Hannah Crowley: My favorite recipe is the mushroom and leek galette with gorgonzola. If you’re like me and a little pastry shy, this is the perfect dish because it’s all about that “rustic” look. You start with a semi whole-wheat crust rolled out into a large circle. Then you fill it and simply fold the edges over. So easy!
What do you love about this recipe?
HC: Some of my family, myself included, don't eat a lot of meat. So one year I decided to bring this to Thanksgiving and long story short, we had to push the meat eaters off the galette! We were like, “Hey! Save some for us!”
This recipe is great for anyone who just wants to cut back on their meat intake.
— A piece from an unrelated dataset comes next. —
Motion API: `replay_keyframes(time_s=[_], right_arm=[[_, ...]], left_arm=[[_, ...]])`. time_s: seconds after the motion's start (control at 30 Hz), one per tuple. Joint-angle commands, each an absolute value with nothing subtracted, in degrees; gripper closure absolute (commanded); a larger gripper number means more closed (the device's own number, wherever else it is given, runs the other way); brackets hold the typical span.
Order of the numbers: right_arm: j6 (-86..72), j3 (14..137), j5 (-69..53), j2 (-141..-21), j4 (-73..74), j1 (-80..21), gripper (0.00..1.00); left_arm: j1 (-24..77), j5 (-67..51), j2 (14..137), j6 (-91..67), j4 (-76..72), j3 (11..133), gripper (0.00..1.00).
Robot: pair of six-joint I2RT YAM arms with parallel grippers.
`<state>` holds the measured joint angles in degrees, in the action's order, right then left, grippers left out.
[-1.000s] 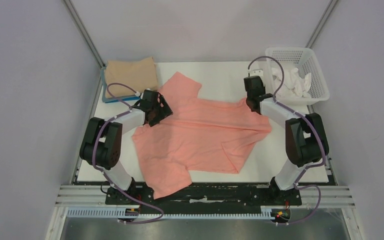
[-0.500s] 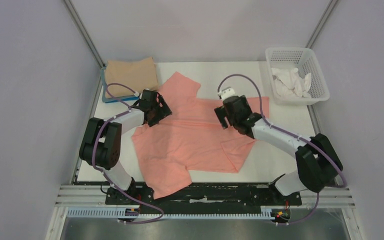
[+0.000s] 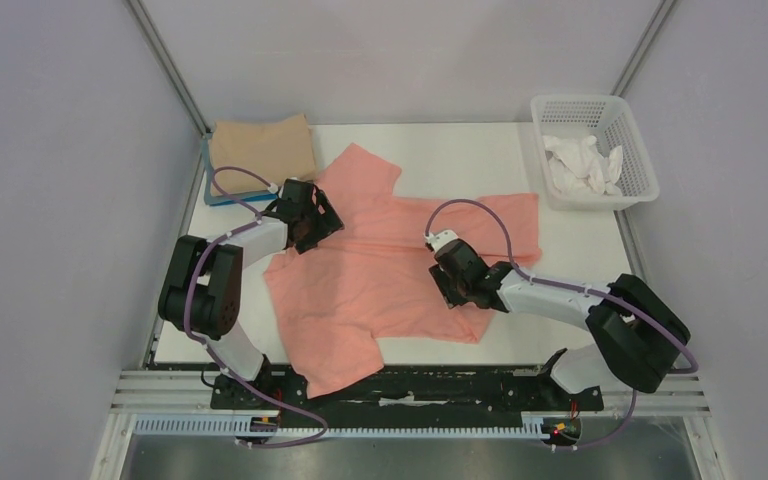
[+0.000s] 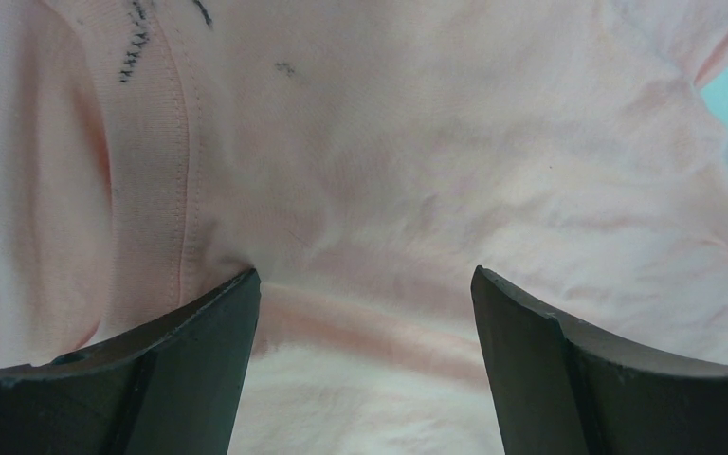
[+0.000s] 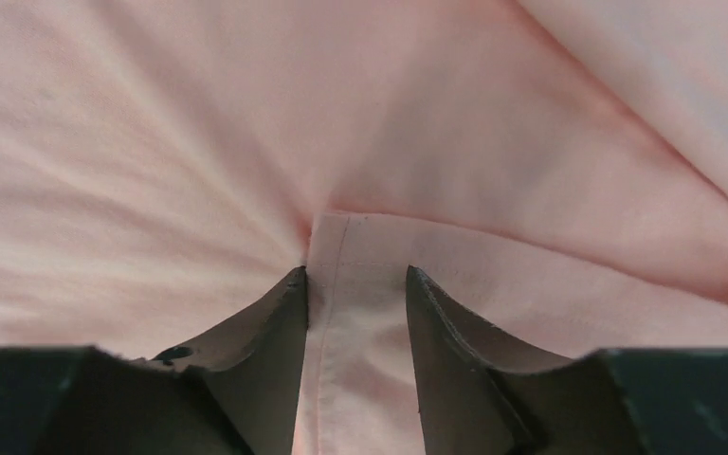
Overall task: Fold and stack the t-shirts
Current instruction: Flatten out the tshirt
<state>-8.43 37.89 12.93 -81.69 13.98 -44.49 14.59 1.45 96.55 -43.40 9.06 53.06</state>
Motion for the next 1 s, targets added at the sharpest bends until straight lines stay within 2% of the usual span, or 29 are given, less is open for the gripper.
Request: replay_keyframes(time_s=[0.0, 0.03, 0.23, 0.3, 0.5, 0.63, 0.67, 0.7, 0.73, 0.77, 0.87, 0.97], right_arm=[[-14.03, 36.62, 21.62, -79.94, 16.25, -44.34, 0.65], [-14.7, 36.2, 22.97, -78.47, 16.83, -44.23, 0.71], [-18.01, 32.42, 27.09, -67.99, 22.31, -42.01, 0.83], [-18.93, 30.41, 27.73, -64.55, 23.48, -40.47, 1.0], [-31.4, 23.93, 36.3, -50.52, 35.03, -29.81, 1.0], [-48.97, 21.68, 44.37, -34.93, 48.3, -28.39, 1.0], [-52.33, 22.02, 44.67, -31.69, 50.33, -28.56, 0.87], [-52.85, 22.27, 42.75, -27.88, 50.89, -28.56, 0.61], [-53.89, 22.53, 41.23, -24.65, 51.14, -28.52, 0.46], [-54.13, 22.9, 40.48, -21.2, 51.27, -28.56, 0.42], [-54.68, 25.32, 40.71, -13.85, 53.5, -28.57, 0.4], [-50.12, 27.11, 40.79, -11.27, 51.4, -28.56, 0.24]], left_arm=[[14.41, 2.53, 97.15, -41.52, 12.7, 51.48, 0.11], [14.35, 2.76, 97.3, -41.49, 12.82, 51.57, 0.11], [14.16, 4.43, 97.71, -41.66, 13.82, 51.97, 0.11], [13.91, 4.57, 97.89, -41.69, 14.17, 52.11, 0.11], [13.79, 4.25, 97.74, -42.01, 14.41, 52.03, 0.11], [13.8, 3.96, 96.72, -42.19, 14.94, 52.05, 0.11], [13.8, 3.93, 96.32, -42.32, 14.87, 52.03, 0.11], [13.8, 3.66, 95.79, -42.36, 14.85, 51.95, 0.11], [13.8, 3.14, 95.19, -42.36, 14.84, 51.94, 0.11], [13.8, 3.07, 94.69, -42.36, 14.94, 51.88, 0.11], [13.8, 3.32, 92.81, -42.36, 15.02, 51.34, 0.11], [13.8, 3.04, 91.54, -42.54, 14.94, 50.89, 0.11]])
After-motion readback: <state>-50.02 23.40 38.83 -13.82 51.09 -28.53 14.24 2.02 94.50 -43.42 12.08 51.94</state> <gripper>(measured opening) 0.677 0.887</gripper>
It’s both delicious and hearty with enough meatiness from the mushrooms.
Any tips for first timers making this recipe?
HC: You can make the dough up to 2 days in advance which is super helpful.
Another fun tip? You use your salad spinner to clean both the leeks and mushrooms. Rather than having to brush mushrooms like newborn babies, give them a whirl in your salad spinner!
OK, I gotta ask. Do you ever riff off the recipe?
HC: Sort of. It calls for gorgonzola, but I’ll add any sort of fun and funky blue cheese I haven’t tried yet. Talk to your cheesemonger! I prefer sweeter blue cheese, but you could use something more pungent, piquant, etc. More “odor forward,” to put it lightly.
Any suggestions for serving?
HC: I mean, if you really wanted to you could serve it with a roast chicken. But I like to serve this with a simple arugula salad dressed with lemon.
So this is a savory pastry that doesn’t take much time and effort? I’m in.
HC: Yeah. OK I’ll say it: due to laziness, I love this recipe.